*WHAT THE TASK REQUIRES:*
Output the following data exactly.

>>>>

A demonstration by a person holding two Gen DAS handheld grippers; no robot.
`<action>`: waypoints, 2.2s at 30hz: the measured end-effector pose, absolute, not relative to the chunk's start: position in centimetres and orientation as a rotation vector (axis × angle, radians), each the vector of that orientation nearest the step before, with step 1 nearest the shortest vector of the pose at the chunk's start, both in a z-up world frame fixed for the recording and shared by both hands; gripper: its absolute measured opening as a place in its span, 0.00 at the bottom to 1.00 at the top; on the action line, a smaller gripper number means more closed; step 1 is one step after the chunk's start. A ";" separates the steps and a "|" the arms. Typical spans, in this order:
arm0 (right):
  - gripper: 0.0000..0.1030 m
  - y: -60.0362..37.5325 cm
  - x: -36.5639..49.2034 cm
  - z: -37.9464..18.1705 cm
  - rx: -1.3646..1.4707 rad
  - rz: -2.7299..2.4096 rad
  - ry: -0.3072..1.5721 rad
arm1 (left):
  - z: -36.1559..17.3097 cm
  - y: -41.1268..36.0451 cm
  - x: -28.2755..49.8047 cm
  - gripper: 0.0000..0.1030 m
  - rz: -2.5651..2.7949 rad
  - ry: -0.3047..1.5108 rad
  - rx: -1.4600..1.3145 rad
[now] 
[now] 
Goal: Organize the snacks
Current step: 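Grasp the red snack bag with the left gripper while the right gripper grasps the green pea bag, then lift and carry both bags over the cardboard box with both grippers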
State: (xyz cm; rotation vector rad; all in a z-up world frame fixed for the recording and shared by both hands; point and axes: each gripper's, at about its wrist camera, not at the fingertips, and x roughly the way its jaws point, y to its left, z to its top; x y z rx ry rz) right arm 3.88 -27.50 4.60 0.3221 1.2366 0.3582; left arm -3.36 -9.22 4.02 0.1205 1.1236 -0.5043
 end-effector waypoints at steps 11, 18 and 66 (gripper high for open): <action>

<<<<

*WRITTEN SOLUTION:*
A demonstration by a person holding two Gen DAS handheld grippers; no robot.
`<action>`: waypoints, 2.2s at 30hz: the measured end-effector pose, absolute, not relative to the chunk's start: position in centimetres and orientation as a rotation vector (axis × angle, radians), each the vector of that orientation nearest the step before, with step 1 nearest the shortest vector of the pose at the chunk's start, both in a z-up world frame fixed for the recording and shared by both hands; gripper: its absolute measured opening as a place in its span, 0.00 at the bottom to 1.00 at the top; on the action line, a smaller gripper number means more closed; step 1 is one step after the chunk's start. A ";" separates the steps and a "|" the arms. Typical spans, in this order:
arm0 (right):
  - gripper: 0.0000..0.1030 m
  - y: -60.0362..37.5325 cm
  - x: -36.5639..49.2034 cm
  - z: -37.9464..18.1705 cm
  - rx: -1.3646..1.4707 rad
  - rz: -2.7299..2.4096 rad
  - ry: -0.3072..1.5721 rad
arm1 (left):
  - z: -36.1559..17.3097 cm
  - y: -41.1268..36.0451 cm
  - x: -28.2755..49.8047 cm
  - gripper: 0.0000..0.1030 m
  - rz: -2.5651..2.7949 rad
  - ry: -0.3047..1.5108 rad
  - rx: -1.4600..1.3145 rad
[now] 
[now] 
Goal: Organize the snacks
Current step: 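Grasp the red snack bag with the left gripper while the right gripper grasps the green pea bag, then lift and carry both bags over the cardboard box with both grippers
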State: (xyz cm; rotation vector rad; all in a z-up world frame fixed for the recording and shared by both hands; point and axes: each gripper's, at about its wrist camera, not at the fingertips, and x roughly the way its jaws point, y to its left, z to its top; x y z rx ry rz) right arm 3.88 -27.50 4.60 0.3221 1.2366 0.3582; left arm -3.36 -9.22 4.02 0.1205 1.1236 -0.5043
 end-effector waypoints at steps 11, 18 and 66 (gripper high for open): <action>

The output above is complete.